One large developing country party to the talks put forward the issue of special and differential treatment provisions suggesting to build in flexibilities for developing countries such as drawing up a separate sensitive list for these members or allowing those to benefit of longer staging times for tariff elimination. All these are ideas that the group is yet to discuss. Outreaching to other potential developing country participants and maintaining a focus on the environmental credibility of the talks was an issue that received outright support.
Mid-week through the round works, in line with the group’s emerging tradition delegates had the opportunity to unwind in a social function. This time around, it was the pleasure of the Israeli delegation — in the spirit of helping negotiations whichever way possible – to organise an informal gathering. In addition to being a great opportunity to introduce EGA delegates to wines and other special delicacies from Israel, a sunny and warm evening set the mood for lively transversal conversations with Lake Geneva and the French Alps in the background.
The next two rounds will be held from 15-19 June and 27-31 July in Geneva, and it is expected that will advance the detailed revision of the compilation list.
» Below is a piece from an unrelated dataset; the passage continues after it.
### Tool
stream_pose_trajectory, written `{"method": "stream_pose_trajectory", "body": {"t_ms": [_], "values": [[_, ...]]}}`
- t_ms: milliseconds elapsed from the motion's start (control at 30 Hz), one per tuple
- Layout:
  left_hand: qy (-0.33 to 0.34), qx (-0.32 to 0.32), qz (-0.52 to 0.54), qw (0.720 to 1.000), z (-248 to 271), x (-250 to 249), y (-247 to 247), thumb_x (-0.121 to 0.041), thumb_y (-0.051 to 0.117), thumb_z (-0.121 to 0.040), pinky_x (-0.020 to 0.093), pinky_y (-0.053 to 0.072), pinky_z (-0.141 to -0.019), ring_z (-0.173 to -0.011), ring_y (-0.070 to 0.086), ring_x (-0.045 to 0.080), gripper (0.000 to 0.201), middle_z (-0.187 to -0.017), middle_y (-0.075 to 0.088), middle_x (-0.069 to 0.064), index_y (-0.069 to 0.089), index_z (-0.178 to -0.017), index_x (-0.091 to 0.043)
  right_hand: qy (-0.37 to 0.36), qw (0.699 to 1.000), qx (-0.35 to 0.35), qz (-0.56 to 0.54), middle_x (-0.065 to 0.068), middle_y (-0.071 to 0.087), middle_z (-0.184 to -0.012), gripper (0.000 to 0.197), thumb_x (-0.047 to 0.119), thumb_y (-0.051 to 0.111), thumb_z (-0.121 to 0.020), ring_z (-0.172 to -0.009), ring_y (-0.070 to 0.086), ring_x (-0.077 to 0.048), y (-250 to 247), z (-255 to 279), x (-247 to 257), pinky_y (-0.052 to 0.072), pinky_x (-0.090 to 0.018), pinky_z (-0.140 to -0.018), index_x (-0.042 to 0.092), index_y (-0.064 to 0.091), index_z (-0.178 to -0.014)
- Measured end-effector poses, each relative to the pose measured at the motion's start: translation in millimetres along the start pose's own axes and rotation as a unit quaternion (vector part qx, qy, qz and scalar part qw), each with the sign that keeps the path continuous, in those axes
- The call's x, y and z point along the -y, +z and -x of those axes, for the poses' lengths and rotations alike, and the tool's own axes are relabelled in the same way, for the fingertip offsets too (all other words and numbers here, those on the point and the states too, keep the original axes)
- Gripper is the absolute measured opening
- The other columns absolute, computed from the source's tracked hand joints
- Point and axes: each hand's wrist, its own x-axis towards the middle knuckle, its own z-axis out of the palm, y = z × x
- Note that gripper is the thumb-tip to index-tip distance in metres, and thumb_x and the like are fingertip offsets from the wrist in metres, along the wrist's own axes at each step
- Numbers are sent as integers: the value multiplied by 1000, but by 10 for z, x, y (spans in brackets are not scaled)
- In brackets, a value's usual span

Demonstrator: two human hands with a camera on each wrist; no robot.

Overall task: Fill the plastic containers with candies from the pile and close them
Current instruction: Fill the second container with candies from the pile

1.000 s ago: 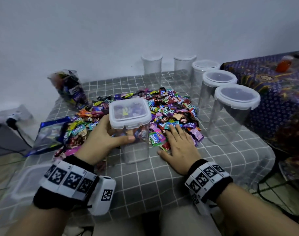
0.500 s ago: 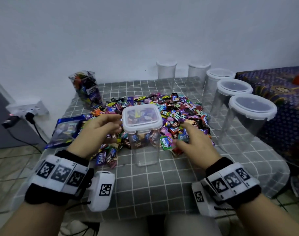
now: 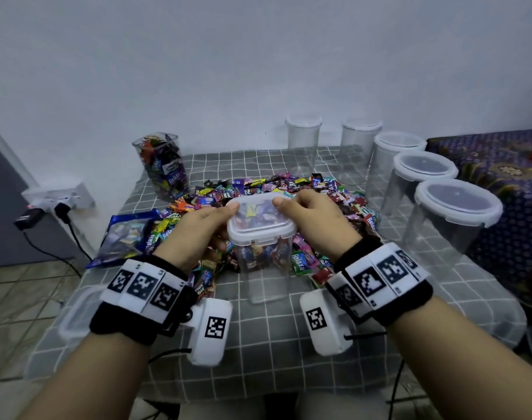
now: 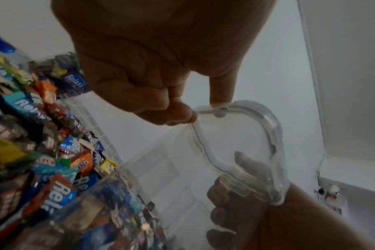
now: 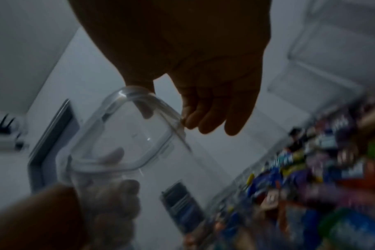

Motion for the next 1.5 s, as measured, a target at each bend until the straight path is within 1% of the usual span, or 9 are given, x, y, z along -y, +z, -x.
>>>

After carrying out this meticulous exercise, the Chair of the EGA negotiations Mr Andrew Martin (Counsellor, Australia) could be entrusted with a role to identify product support and finalise the list. However, many process-related aspects have not been defined by the group.
Given the interest expressed in the EGA works by several other WTO members EGA parties agreed to hold an outreach session during the June round. With the recent accession of Turkey EGA members now include: Australia, Canada, China, Costa Rica, the EU, Hong Kong, Iceland, Israel, Japan, Korea, New Zealand, Norway, Singapore, Switzerland, Chinese Taipei, and the US.